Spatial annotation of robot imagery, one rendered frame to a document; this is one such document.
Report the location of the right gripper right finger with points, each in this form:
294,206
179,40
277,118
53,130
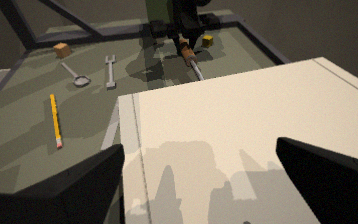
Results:
327,180

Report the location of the small orange cube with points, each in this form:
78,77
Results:
62,50

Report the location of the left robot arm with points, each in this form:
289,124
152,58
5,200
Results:
189,22

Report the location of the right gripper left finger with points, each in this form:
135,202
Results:
81,194

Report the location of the silver spoon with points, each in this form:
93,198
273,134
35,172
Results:
79,81

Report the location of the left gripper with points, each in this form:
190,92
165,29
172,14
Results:
160,29

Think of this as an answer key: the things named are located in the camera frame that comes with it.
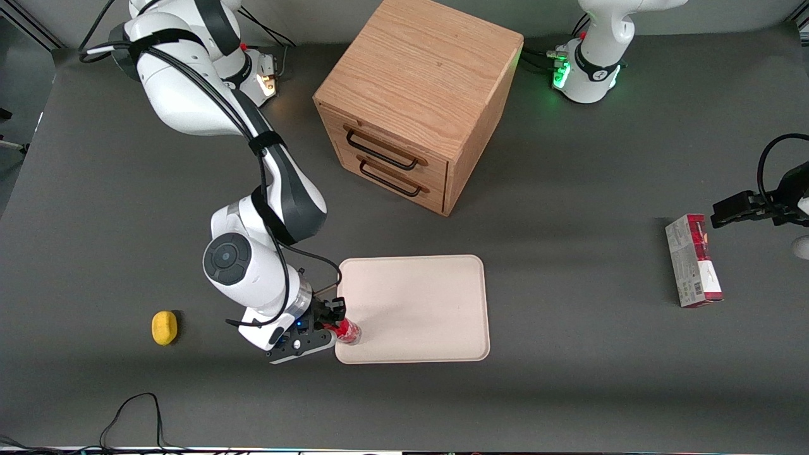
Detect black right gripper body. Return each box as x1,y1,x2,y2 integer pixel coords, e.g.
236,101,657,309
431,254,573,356
296,292,336,338

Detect black base cables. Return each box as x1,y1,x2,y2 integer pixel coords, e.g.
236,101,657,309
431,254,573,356
521,13,592,75
240,8,300,82

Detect black looping floor cable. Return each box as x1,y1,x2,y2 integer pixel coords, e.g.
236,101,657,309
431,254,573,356
99,392,190,454

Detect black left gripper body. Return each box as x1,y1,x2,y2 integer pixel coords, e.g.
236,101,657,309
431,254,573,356
752,162,809,228

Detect black left base cables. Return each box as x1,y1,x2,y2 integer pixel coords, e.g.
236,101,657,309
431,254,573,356
521,13,592,75

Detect red coke bottle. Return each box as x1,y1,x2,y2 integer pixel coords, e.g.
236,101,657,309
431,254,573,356
333,318,363,346

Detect wooden drawer cabinet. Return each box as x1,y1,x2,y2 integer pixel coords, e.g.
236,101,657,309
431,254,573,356
313,0,525,217

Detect black metal drawer handle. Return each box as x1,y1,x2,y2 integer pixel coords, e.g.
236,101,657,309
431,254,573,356
345,128,420,171
358,157,423,198

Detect grey and red carton box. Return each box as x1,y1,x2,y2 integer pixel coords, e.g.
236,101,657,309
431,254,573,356
665,214,724,309

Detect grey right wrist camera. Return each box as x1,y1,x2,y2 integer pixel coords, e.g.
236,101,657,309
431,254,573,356
265,331,336,365

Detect beige plastic tray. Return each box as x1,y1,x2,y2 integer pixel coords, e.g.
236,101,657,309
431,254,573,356
334,255,491,365

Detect black aluminium frame bar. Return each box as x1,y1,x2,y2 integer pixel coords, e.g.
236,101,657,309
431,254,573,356
0,1,65,51

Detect black right base cables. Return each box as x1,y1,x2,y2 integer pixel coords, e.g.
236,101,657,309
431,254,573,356
240,8,300,82

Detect yellow lemon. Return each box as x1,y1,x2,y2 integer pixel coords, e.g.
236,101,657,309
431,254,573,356
151,310,179,347

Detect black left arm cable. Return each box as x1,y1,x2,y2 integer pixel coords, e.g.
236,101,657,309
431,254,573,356
757,133,809,204

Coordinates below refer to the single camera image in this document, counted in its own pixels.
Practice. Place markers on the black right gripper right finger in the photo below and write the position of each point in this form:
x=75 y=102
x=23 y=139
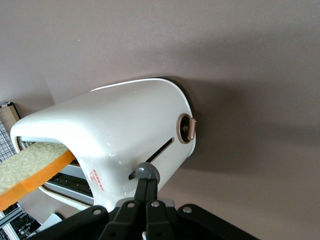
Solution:
x=160 y=222

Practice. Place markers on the grey toaster lever knob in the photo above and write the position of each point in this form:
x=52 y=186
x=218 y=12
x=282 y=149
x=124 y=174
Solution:
x=146 y=170

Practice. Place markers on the white two-slot toaster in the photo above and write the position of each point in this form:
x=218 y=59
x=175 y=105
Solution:
x=112 y=120

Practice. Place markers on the bronze toaster dial knob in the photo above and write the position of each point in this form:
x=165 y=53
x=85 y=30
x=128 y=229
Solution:
x=191 y=128

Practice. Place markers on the aluminium profile frame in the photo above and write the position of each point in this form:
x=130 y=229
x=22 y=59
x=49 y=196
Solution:
x=12 y=220

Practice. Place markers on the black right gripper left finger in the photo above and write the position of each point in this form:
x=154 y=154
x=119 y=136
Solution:
x=120 y=220

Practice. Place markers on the bread slice with orange crust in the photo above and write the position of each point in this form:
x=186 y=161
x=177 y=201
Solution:
x=25 y=162

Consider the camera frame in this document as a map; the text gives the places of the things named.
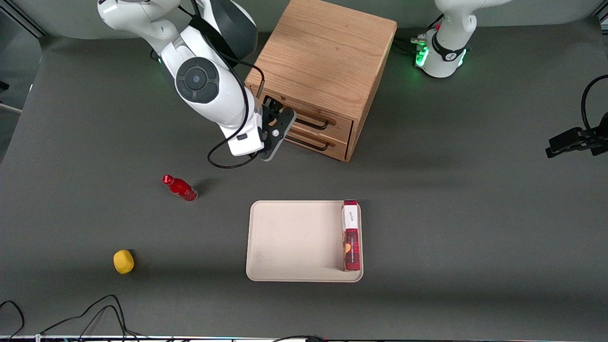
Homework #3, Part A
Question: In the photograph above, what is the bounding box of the black metal drawer handle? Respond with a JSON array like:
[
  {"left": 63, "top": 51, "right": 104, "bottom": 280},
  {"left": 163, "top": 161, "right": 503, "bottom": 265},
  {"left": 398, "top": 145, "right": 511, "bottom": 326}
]
[
  {"left": 286, "top": 134, "right": 331, "bottom": 152},
  {"left": 294, "top": 115, "right": 330, "bottom": 131}
]

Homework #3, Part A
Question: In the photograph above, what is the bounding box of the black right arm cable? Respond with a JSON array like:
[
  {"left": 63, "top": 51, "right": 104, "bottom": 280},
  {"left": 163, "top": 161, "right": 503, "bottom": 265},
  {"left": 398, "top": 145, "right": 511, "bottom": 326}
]
[{"left": 190, "top": 0, "right": 265, "bottom": 170}]

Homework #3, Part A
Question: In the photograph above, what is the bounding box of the yellow lemon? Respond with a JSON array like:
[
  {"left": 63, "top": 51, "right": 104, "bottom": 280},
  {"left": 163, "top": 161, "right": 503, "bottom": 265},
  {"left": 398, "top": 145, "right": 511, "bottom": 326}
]
[{"left": 113, "top": 249, "right": 135, "bottom": 275}]

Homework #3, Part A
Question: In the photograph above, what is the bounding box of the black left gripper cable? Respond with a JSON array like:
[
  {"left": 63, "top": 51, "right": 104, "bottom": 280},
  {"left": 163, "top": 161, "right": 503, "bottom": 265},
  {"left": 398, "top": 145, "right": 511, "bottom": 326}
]
[{"left": 581, "top": 75, "right": 608, "bottom": 131}]

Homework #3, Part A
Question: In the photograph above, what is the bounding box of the beige plastic tray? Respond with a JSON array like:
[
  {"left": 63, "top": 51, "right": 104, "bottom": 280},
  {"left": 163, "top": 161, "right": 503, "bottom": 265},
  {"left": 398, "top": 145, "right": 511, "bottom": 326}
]
[{"left": 246, "top": 200, "right": 364, "bottom": 283}]

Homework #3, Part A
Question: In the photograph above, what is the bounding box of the wooden drawer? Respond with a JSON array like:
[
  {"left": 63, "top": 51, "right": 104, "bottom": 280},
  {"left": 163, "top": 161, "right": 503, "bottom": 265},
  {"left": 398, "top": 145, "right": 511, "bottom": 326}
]
[
  {"left": 284, "top": 124, "right": 351, "bottom": 161},
  {"left": 250, "top": 85, "right": 354, "bottom": 143}
]

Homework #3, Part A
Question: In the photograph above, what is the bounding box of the red bottle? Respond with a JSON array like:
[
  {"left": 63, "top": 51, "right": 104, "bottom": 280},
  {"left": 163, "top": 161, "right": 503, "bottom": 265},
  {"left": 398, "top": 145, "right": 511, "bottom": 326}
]
[{"left": 162, "top": 174, "right": 199, "bottom": 202}]

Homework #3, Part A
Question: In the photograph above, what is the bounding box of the red and white carton box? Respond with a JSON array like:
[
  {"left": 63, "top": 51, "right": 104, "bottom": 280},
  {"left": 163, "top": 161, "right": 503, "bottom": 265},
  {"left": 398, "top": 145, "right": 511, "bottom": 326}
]
[{"left": 342, "top": 199, "right": 361, "bottom": 271}]

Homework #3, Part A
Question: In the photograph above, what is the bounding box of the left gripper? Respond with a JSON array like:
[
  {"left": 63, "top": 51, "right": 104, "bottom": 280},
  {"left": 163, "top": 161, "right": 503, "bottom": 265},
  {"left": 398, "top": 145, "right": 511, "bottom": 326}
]
[{"left": 545, "top": 112, "right": 608, "bottom": 158}]

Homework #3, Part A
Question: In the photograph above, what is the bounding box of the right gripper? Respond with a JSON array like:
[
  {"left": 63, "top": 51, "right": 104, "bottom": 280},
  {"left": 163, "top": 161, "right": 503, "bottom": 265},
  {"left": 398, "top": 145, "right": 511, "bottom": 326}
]
[{"left": 220, "top": 95, "right": 297, "bottom": 162}]

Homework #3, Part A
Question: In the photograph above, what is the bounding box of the wooden drawer cabinet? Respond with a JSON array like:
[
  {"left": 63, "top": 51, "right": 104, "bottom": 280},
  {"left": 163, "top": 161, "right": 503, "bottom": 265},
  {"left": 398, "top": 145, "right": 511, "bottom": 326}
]
[{"left": 245, "top": 0, "right": 398, "bottom": 162}]

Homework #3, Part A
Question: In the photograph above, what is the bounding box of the black left arm base cable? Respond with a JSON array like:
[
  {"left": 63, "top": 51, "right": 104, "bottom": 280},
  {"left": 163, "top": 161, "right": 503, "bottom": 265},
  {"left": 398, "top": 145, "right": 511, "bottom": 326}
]
[{"left": 393, "top": 14, "right": 445, "bottom": 53}]

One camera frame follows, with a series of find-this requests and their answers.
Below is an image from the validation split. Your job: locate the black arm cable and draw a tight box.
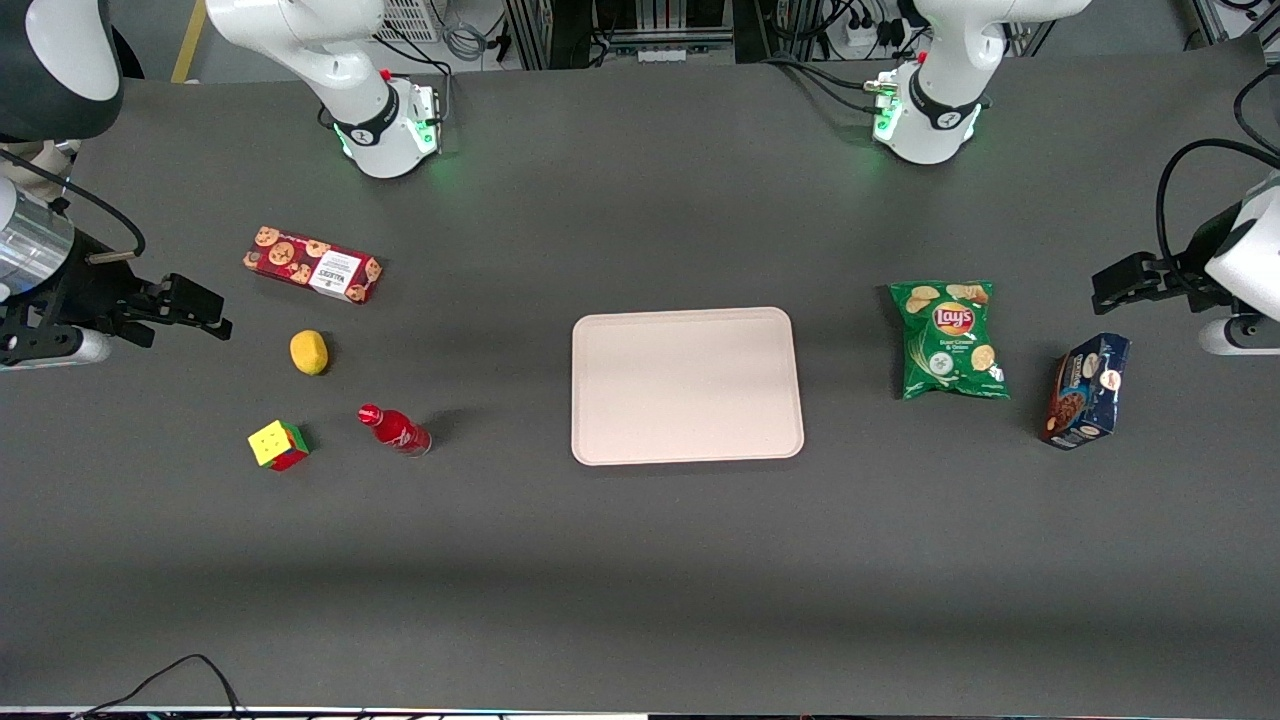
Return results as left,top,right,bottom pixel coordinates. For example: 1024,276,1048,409
0,148,148,266
1155,138,1280,293

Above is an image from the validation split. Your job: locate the red coke bottle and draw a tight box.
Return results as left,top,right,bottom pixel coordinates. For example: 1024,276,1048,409
357,403,433,459

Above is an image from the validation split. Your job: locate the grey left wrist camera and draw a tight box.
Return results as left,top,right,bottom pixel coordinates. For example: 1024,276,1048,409
1198,314,1280,358

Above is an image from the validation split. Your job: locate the thin black table-edge cable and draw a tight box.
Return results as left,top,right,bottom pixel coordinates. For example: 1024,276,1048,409
72,654,247,720

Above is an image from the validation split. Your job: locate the white power strip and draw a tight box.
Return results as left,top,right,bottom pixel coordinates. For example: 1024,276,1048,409
838,14,906,53

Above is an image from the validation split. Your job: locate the black looped cable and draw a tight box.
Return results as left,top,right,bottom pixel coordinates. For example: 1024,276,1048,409
1234,64,1280,157

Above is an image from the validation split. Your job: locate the green Lay's chips bag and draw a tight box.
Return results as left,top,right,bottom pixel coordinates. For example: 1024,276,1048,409
889,280,1011,402

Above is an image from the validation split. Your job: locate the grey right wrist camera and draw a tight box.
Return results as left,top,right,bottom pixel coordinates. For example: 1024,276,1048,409
0,328,112,369

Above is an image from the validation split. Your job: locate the colourful puzzle cube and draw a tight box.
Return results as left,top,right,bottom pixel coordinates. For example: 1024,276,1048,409
247,419,312,473

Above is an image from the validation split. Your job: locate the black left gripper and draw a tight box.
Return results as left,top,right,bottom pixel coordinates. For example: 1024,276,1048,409
1091,205,1247,317

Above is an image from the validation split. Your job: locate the white perforated box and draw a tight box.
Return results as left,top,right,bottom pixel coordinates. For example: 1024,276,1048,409
374,0,443,44

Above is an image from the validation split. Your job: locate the dark blue cookie box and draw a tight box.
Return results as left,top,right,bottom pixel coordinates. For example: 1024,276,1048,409
1039,332,1132,451

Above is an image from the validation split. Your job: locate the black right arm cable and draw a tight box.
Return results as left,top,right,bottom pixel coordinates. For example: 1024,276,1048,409
0,148,148,266

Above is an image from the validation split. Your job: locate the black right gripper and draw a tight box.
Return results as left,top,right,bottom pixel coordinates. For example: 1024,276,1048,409
0,235,234,351

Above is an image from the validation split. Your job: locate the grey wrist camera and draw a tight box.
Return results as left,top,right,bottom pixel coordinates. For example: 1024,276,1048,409
0,328,112,369
1198,314,1280,358

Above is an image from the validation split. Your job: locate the red cookie box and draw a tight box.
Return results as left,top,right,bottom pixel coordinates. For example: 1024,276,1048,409
241,225,384,306

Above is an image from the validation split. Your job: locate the black base cable bundle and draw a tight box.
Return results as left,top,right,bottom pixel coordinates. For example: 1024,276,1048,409
762,54,883,113

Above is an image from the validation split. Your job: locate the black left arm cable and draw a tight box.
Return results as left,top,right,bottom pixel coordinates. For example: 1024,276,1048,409
1155,138,1280,293

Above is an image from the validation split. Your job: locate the yellow lemon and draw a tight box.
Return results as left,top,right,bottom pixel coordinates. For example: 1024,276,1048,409
289,329,331,377

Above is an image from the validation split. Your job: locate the grey coiled cable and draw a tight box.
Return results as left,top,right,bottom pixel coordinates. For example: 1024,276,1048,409
442,18,493,63

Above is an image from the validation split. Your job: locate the beige plastic tray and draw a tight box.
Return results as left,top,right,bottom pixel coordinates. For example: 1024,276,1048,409
571,307,806,467

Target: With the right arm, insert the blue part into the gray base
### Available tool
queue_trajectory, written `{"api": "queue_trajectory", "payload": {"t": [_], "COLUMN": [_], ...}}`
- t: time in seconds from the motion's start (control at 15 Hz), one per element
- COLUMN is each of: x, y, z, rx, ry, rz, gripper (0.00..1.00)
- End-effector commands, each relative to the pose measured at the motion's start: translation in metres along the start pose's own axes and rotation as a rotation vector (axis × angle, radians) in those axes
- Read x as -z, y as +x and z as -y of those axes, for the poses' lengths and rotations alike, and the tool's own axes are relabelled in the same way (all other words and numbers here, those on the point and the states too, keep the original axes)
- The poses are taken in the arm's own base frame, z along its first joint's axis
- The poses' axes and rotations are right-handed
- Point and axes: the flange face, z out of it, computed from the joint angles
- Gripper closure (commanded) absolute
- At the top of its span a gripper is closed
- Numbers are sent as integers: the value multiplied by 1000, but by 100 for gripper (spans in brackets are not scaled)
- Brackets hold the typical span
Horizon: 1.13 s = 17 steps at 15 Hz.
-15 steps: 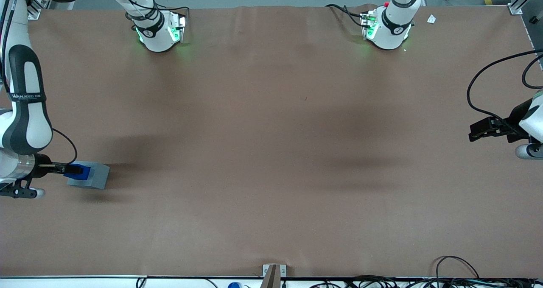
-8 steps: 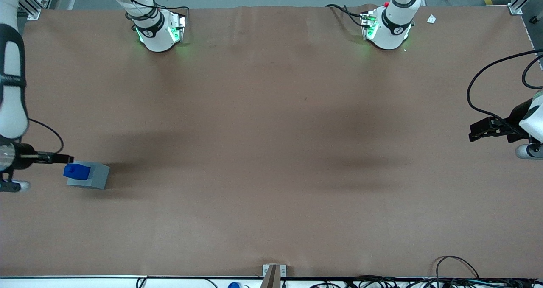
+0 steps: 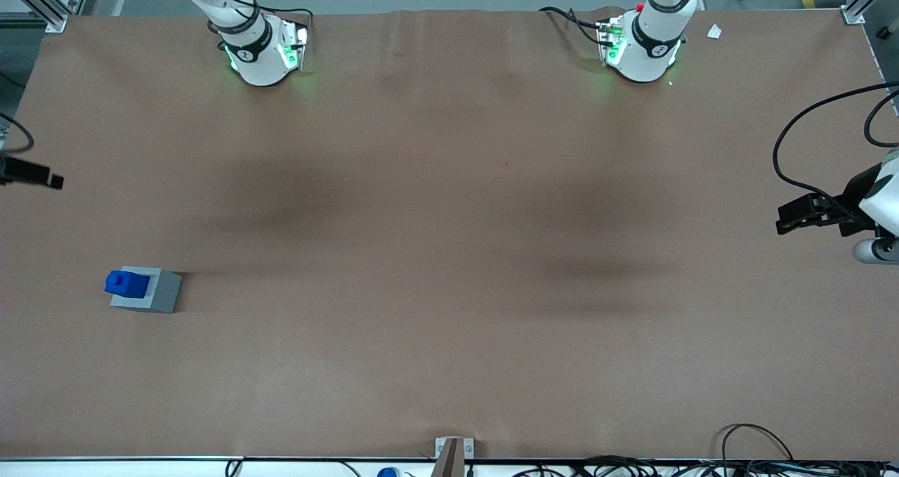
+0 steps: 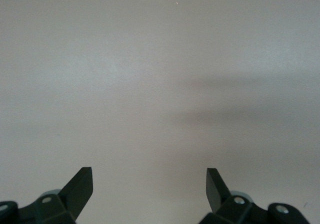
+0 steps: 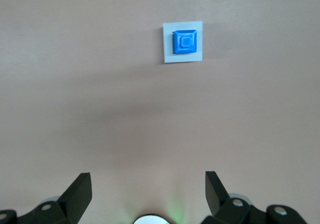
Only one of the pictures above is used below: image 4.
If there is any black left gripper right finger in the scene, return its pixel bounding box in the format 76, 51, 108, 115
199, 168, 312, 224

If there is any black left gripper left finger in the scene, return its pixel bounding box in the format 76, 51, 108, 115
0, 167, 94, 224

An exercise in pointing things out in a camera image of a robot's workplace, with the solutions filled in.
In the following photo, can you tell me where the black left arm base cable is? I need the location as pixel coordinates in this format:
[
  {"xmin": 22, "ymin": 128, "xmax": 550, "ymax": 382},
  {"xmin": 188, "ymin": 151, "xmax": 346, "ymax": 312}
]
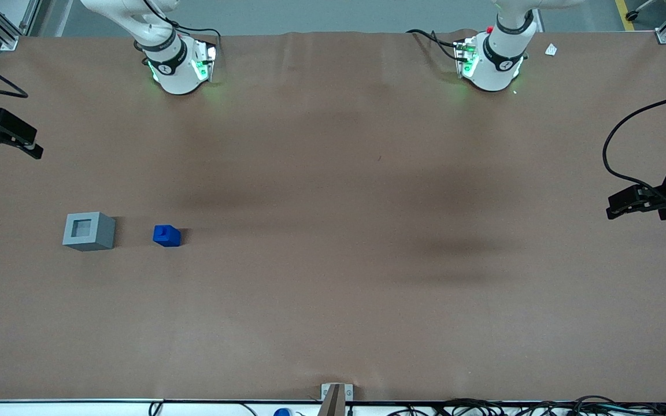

| WHAT TO DO |
If a line in the entries contains the word "blue", copy that line out.

| EXERCISE SOLUTION |
Above is an image from the validation split. Your job: locate the dark blue cookie box and draw a tight box.
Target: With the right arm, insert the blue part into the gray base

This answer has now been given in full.